TASK PROMPT. Among the entries below, find every line that contains the string "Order", then copy it.

DATA SUPPLIED.
++++++++++
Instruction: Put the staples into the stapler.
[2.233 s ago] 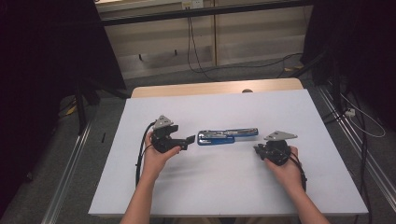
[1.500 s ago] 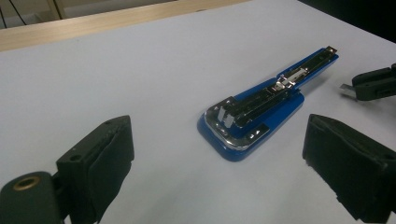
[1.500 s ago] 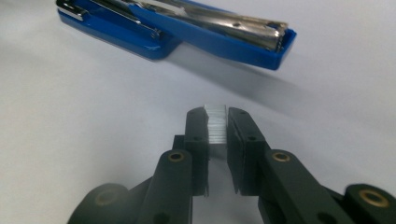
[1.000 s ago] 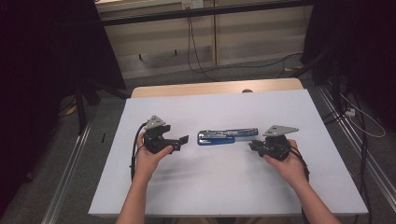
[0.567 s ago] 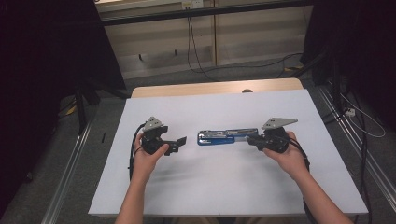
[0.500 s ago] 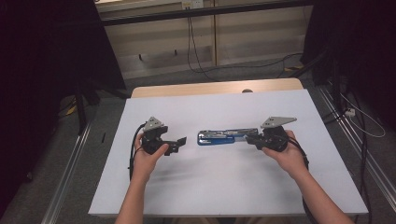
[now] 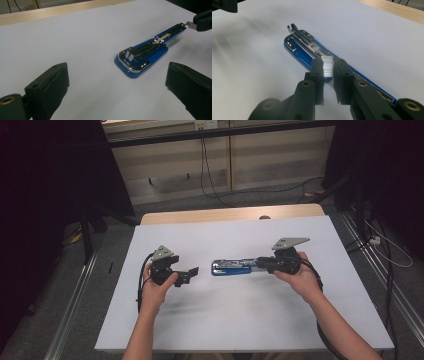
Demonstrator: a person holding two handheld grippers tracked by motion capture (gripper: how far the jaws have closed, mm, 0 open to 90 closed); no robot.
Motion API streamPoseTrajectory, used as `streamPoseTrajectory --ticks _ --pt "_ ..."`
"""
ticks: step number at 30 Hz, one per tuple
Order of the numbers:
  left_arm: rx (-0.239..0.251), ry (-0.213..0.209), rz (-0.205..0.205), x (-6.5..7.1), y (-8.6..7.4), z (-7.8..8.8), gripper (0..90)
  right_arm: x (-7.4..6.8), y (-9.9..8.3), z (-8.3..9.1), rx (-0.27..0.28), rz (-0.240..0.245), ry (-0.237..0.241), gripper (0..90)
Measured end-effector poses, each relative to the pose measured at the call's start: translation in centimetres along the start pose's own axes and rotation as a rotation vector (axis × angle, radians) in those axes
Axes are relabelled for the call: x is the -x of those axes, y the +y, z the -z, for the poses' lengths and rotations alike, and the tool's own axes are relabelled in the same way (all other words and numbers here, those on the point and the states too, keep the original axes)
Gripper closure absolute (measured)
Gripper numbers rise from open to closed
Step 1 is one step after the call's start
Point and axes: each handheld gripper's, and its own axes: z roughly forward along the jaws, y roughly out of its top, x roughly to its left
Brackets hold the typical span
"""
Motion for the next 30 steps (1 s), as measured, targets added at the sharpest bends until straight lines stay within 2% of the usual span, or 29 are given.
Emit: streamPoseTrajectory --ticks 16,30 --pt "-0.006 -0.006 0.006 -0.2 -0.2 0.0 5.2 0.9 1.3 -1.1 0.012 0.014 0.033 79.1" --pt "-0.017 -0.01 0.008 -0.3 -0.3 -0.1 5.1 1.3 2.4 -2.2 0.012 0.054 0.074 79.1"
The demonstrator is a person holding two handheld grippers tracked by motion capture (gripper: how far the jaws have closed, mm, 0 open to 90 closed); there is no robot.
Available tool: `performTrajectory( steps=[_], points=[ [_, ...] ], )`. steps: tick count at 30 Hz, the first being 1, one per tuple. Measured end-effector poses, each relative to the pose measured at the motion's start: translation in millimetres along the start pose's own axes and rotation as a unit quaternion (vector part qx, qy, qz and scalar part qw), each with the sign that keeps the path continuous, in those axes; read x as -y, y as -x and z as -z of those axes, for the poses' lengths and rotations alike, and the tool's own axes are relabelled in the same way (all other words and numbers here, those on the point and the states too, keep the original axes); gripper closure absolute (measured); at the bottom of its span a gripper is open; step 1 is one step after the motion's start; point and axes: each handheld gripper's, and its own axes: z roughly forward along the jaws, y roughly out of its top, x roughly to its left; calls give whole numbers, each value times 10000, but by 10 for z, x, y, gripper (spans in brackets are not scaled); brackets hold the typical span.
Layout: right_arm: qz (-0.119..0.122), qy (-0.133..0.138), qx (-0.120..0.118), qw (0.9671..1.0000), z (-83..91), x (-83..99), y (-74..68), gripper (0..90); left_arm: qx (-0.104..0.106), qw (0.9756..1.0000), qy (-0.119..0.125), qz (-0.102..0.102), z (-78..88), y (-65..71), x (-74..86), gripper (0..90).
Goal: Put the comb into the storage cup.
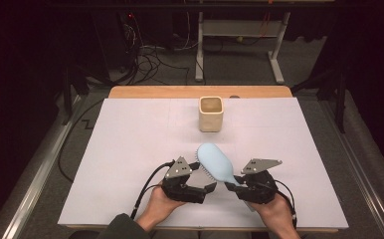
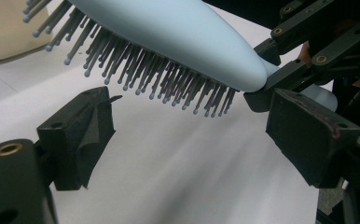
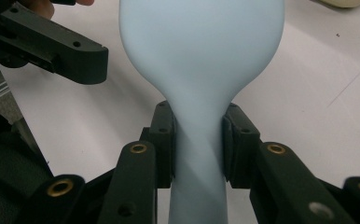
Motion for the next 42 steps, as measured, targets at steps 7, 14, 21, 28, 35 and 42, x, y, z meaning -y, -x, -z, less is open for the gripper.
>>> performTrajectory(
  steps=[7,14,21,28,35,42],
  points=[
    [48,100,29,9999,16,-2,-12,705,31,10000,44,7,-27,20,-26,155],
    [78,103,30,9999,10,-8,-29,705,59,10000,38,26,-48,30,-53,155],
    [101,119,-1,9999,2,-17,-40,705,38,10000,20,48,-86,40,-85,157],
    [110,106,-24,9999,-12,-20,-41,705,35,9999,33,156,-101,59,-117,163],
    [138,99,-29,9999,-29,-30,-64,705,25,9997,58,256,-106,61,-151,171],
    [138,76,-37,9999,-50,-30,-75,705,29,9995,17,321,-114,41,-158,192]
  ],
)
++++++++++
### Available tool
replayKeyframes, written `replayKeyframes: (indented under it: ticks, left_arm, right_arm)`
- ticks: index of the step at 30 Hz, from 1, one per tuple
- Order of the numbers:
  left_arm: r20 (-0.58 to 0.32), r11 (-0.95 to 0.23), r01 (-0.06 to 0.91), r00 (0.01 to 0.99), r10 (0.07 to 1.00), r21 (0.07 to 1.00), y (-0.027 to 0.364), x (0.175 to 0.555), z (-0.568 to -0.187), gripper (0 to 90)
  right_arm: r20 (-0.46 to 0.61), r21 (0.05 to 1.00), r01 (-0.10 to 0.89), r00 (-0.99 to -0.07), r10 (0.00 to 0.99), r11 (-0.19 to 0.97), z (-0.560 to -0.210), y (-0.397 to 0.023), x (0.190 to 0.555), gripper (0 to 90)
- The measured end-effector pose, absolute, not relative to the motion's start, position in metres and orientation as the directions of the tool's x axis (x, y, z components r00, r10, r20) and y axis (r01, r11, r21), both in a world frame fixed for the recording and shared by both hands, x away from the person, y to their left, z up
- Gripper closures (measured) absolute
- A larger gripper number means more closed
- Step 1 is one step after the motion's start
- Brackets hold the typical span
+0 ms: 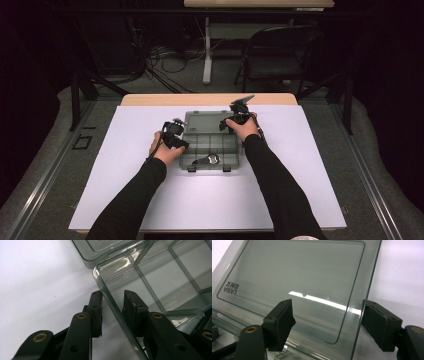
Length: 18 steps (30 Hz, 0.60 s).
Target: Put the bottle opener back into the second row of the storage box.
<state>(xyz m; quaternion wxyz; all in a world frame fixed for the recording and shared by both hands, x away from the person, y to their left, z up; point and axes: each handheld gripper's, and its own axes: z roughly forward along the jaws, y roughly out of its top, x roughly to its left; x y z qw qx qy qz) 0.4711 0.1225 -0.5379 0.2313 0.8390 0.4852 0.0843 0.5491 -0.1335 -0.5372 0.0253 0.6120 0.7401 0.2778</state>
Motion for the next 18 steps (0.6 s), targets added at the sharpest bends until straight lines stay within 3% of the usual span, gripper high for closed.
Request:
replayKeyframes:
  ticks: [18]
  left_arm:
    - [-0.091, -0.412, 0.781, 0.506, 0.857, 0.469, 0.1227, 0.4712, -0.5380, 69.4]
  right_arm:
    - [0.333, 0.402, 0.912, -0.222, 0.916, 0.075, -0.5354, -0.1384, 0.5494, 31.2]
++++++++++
RESPONSE FOR THIS EXERCISE.
Order of the numbers:
- Order of the numbers:

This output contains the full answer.